Dermal hypoxia adaptation promotes psoriasis progression by activating HIF2α-NAMPT pathway

Oxygen availability is a fundamental regulator of tissue homeostasis, yet how tissues adapt to hypoxia during disease progression remains poorly understood. Although psoriasis is mostly characterized as an immune-mediated skin disease, the hallmark hypoxia-related features such as epidermal hyperproliferation and pronounced dermal perivascular recruitment indicate hypoxia importance in psoriasis progression. Here, using spatially resolved hypoxia mapping, multi-omics profiling, transgenic mouse models, psoriatic skin organoids, and functional assays, we identify a dermal hypoxic environment in which perivascular fibroblasts robustly upregulate EPAS1 (encoding HIF2α).
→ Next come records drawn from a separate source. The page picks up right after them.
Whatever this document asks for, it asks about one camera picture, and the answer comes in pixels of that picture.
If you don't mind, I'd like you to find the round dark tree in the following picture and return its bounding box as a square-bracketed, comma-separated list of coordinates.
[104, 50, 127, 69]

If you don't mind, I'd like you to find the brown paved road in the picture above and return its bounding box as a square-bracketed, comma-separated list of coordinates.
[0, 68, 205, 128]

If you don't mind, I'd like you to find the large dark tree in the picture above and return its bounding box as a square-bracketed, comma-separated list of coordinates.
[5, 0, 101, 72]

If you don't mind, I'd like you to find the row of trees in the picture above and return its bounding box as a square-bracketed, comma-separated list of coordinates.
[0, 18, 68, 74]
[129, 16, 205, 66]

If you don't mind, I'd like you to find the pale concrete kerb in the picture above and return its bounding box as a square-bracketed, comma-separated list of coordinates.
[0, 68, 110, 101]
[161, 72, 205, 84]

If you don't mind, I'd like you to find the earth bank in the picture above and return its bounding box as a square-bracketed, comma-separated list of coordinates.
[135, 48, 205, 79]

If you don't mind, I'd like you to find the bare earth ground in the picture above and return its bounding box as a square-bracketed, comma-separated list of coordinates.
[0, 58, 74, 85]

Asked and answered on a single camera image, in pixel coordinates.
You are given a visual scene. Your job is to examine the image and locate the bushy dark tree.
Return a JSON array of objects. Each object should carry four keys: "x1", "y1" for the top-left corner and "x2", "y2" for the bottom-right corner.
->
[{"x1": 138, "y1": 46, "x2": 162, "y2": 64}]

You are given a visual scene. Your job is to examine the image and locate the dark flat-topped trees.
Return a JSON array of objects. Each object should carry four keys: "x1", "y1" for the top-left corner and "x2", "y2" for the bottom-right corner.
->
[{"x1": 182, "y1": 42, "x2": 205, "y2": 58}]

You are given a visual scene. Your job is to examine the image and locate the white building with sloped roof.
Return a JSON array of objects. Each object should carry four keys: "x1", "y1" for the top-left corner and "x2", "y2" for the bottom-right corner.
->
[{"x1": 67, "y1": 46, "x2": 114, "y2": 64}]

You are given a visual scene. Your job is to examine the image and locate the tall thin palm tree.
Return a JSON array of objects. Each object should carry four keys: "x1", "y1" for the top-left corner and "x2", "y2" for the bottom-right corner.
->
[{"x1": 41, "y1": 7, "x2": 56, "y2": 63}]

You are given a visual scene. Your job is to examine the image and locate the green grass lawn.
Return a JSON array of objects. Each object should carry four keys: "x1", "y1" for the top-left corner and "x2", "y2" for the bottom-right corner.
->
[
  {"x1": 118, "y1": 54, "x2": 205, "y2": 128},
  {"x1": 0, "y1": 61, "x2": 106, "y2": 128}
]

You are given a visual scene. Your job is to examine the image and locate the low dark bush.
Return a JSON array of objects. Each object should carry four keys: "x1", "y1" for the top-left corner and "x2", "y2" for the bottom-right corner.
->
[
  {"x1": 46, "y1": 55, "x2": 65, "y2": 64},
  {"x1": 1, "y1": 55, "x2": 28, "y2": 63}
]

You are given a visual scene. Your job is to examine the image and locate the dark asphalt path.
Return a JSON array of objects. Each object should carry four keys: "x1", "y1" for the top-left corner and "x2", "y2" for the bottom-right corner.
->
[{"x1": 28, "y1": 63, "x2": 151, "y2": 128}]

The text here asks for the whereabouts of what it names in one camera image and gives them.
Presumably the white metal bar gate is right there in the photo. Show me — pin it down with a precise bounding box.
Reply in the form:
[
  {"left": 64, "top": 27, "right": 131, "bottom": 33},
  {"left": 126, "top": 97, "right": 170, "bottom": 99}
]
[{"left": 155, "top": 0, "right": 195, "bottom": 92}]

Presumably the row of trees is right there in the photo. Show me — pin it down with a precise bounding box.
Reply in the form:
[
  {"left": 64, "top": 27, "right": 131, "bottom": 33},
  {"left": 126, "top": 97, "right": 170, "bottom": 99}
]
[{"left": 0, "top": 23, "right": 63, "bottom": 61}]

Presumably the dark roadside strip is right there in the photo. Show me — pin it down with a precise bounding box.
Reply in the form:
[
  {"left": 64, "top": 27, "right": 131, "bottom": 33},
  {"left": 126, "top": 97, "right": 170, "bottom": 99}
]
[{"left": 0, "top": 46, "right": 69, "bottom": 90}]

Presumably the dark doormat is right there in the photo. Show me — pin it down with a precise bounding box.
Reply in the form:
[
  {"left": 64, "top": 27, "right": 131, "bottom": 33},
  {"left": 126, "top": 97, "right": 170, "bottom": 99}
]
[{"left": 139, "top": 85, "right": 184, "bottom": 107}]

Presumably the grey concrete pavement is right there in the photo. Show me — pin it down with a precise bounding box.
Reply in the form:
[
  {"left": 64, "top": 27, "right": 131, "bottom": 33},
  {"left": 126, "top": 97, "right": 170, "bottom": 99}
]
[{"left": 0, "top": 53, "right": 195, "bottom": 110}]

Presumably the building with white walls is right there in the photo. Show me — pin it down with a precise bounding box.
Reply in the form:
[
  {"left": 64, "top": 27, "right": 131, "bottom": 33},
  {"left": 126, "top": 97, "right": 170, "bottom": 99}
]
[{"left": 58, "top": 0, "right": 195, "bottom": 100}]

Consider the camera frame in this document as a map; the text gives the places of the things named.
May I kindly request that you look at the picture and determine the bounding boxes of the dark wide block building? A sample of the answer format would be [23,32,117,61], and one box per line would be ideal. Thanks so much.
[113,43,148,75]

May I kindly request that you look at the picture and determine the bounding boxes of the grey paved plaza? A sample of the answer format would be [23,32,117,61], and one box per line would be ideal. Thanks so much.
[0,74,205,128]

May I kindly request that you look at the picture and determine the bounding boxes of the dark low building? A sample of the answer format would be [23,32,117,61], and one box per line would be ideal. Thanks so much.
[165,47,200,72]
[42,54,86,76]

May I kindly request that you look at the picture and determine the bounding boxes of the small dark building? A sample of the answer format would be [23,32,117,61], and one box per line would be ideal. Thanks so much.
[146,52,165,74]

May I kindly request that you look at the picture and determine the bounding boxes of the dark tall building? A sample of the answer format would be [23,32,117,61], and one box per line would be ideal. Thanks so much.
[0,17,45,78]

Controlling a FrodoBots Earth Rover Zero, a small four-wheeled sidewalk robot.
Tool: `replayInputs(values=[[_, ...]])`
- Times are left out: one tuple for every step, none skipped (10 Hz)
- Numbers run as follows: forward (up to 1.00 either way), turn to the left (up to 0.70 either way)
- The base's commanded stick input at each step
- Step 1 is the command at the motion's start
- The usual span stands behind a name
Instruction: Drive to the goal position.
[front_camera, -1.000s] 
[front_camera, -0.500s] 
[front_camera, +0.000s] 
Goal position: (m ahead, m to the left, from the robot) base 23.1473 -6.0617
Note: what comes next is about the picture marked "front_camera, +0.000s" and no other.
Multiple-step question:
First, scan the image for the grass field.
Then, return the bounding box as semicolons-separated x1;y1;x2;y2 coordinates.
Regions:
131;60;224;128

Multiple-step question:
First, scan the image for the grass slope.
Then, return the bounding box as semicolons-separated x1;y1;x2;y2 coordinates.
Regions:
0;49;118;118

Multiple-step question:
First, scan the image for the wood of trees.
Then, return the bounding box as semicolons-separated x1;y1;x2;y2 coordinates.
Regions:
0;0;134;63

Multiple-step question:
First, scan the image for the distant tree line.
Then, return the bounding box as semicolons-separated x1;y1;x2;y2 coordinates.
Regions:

These EPAS1 ⁺ fibroblasts secrete NAMPT, which activates INSR in vascular endothelial cells that subsequently stimulate epidermal hyperproliferation to drive pathological angiogenesis. Notably, dysregulated blood vessels exhibit impaired retinol transport capacity, compromising keratinocyte differentiation while promoting hypoxic survival. Our findings define an HIF2α–NAMPT signaling axis that spatially segregates hypoxic and metabolic adaptations between dermal and epidermal compartments. This work reframes hypoxia-driven dermal-epidermal crosstalk in psoriasis and provides a conceptual framework for targeting metabolic dysregulation in hypoxia-associated inflammatory diseases.